The line containing "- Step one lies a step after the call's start" and every line after it through the end of the records: return those exactly, and nothing more.
□ □ □ □ □
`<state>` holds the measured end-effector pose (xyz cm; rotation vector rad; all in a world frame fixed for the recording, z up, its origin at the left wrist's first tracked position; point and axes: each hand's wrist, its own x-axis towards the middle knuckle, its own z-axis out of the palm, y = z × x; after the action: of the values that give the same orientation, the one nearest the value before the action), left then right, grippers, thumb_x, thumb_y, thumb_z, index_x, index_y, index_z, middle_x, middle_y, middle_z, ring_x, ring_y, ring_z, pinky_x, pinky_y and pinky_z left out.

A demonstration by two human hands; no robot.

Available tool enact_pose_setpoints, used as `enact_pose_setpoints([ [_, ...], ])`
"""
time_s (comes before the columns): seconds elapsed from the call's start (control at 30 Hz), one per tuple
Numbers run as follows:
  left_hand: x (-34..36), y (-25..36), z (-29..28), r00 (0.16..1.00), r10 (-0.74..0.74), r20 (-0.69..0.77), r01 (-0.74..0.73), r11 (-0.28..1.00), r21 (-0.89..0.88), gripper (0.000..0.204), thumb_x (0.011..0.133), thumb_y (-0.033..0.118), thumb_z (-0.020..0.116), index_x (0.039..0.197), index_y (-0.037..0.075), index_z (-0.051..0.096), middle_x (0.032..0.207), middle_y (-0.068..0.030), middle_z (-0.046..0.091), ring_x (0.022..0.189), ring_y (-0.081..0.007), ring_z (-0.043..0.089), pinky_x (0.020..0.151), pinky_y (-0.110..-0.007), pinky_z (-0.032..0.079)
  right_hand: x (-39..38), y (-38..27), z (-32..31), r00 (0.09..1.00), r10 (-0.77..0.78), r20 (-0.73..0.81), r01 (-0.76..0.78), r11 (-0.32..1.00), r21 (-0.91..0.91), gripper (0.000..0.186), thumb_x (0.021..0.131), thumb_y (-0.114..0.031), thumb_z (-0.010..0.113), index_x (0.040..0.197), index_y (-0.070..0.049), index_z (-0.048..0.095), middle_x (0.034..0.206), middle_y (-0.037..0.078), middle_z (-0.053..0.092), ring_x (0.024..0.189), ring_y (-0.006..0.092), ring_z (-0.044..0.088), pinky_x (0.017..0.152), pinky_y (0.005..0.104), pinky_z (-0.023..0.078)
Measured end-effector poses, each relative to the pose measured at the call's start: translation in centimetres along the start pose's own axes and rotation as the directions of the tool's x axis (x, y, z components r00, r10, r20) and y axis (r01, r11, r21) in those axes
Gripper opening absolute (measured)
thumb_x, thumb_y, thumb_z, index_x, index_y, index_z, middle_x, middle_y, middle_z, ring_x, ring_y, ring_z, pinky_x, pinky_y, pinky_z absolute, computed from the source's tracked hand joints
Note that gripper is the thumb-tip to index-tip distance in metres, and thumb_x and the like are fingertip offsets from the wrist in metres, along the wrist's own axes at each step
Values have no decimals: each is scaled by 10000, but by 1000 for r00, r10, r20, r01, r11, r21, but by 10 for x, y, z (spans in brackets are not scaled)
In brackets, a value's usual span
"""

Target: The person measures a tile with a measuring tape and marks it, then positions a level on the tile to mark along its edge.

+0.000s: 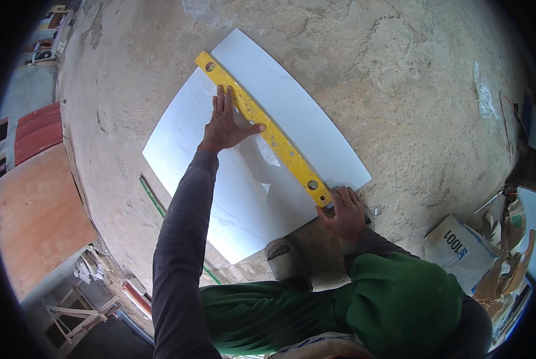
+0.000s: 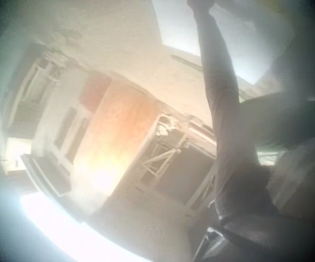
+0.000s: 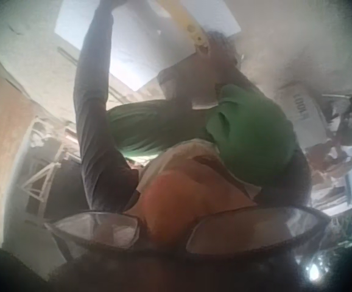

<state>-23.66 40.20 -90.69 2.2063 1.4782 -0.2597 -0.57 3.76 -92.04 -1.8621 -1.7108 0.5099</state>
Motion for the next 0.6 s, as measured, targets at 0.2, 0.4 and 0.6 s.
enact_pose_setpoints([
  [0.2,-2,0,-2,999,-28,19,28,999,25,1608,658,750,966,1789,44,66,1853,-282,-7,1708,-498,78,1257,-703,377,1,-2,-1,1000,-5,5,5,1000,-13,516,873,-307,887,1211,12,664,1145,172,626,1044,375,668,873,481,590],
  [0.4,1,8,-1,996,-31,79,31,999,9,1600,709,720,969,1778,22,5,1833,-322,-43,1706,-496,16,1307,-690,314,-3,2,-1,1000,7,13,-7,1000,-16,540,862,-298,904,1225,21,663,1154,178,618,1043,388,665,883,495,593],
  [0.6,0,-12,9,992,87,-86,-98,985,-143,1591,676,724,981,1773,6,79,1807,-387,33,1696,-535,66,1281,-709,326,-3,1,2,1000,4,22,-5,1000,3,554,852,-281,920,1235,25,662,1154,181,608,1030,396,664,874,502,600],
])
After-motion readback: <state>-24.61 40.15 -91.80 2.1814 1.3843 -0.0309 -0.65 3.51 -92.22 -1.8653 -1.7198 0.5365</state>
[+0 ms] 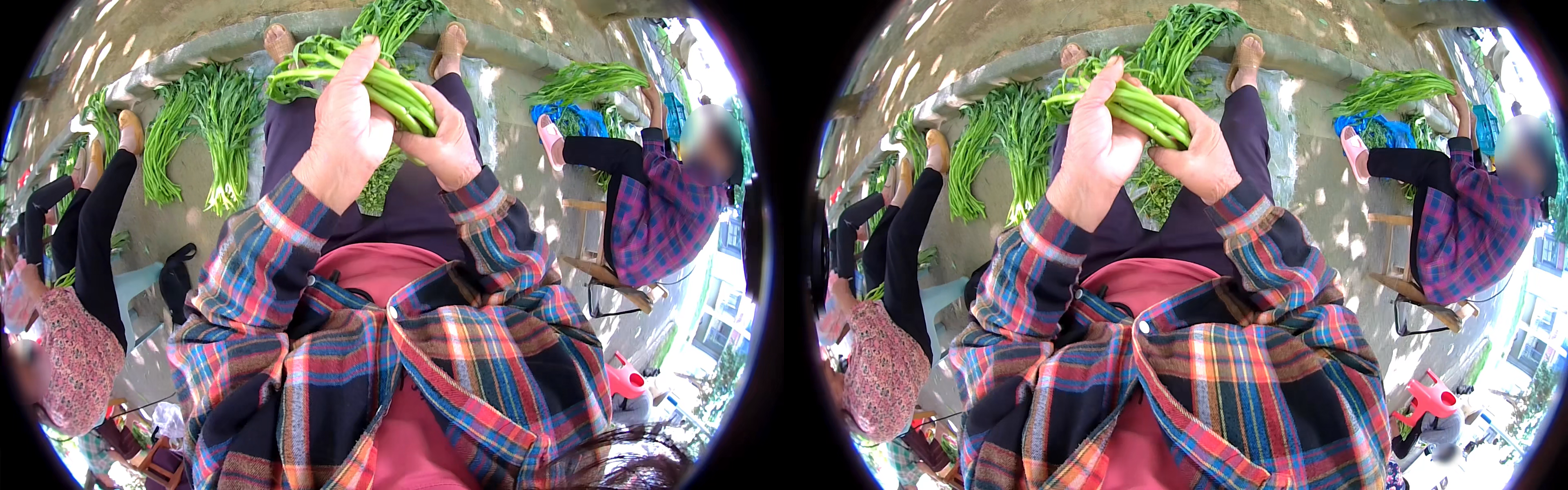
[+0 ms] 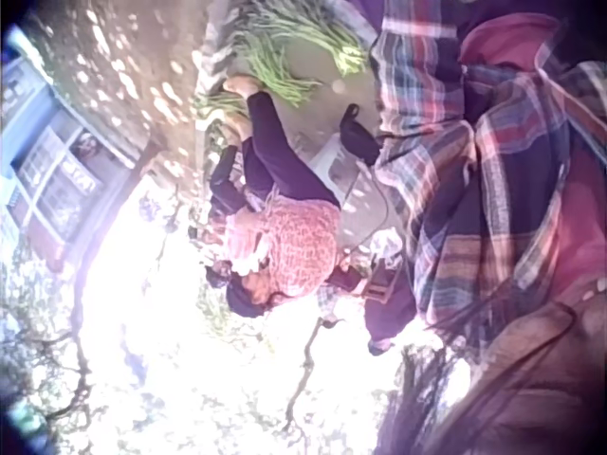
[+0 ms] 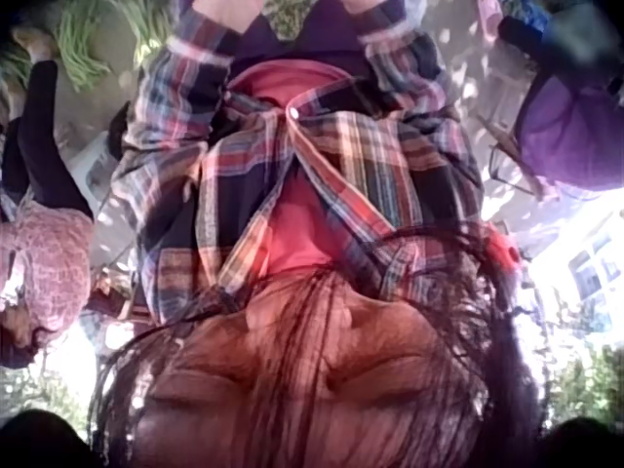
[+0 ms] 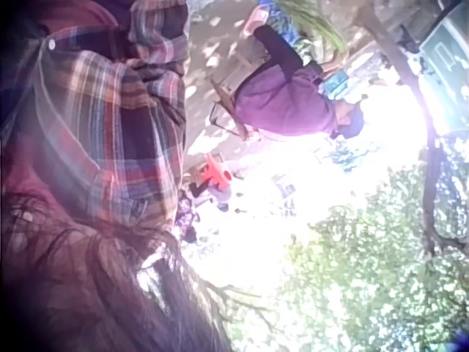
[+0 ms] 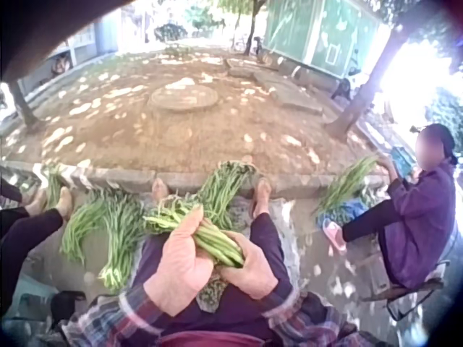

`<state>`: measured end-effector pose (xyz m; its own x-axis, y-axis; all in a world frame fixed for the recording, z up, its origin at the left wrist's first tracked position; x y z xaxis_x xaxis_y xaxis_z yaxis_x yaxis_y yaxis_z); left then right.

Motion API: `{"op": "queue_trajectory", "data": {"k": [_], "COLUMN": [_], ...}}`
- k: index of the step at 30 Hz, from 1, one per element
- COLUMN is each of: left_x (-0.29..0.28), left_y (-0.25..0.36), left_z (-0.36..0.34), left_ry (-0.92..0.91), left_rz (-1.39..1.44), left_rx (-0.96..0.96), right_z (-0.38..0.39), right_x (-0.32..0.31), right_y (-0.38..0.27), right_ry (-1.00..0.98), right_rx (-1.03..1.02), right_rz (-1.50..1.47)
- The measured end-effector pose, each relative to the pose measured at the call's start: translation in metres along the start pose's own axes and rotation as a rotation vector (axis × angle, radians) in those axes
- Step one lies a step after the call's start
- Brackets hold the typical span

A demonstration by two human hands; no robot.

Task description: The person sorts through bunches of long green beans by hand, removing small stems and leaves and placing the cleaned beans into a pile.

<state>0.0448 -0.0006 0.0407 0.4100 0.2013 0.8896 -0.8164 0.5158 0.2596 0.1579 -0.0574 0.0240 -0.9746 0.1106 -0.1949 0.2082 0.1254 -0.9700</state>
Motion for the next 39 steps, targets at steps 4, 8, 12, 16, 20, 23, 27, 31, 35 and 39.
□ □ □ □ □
RESPONSE AREA:
- Step one lies a step after the call's start
- Brackets hold the typical span

A demonstration by two human hands; no robot.

Task description: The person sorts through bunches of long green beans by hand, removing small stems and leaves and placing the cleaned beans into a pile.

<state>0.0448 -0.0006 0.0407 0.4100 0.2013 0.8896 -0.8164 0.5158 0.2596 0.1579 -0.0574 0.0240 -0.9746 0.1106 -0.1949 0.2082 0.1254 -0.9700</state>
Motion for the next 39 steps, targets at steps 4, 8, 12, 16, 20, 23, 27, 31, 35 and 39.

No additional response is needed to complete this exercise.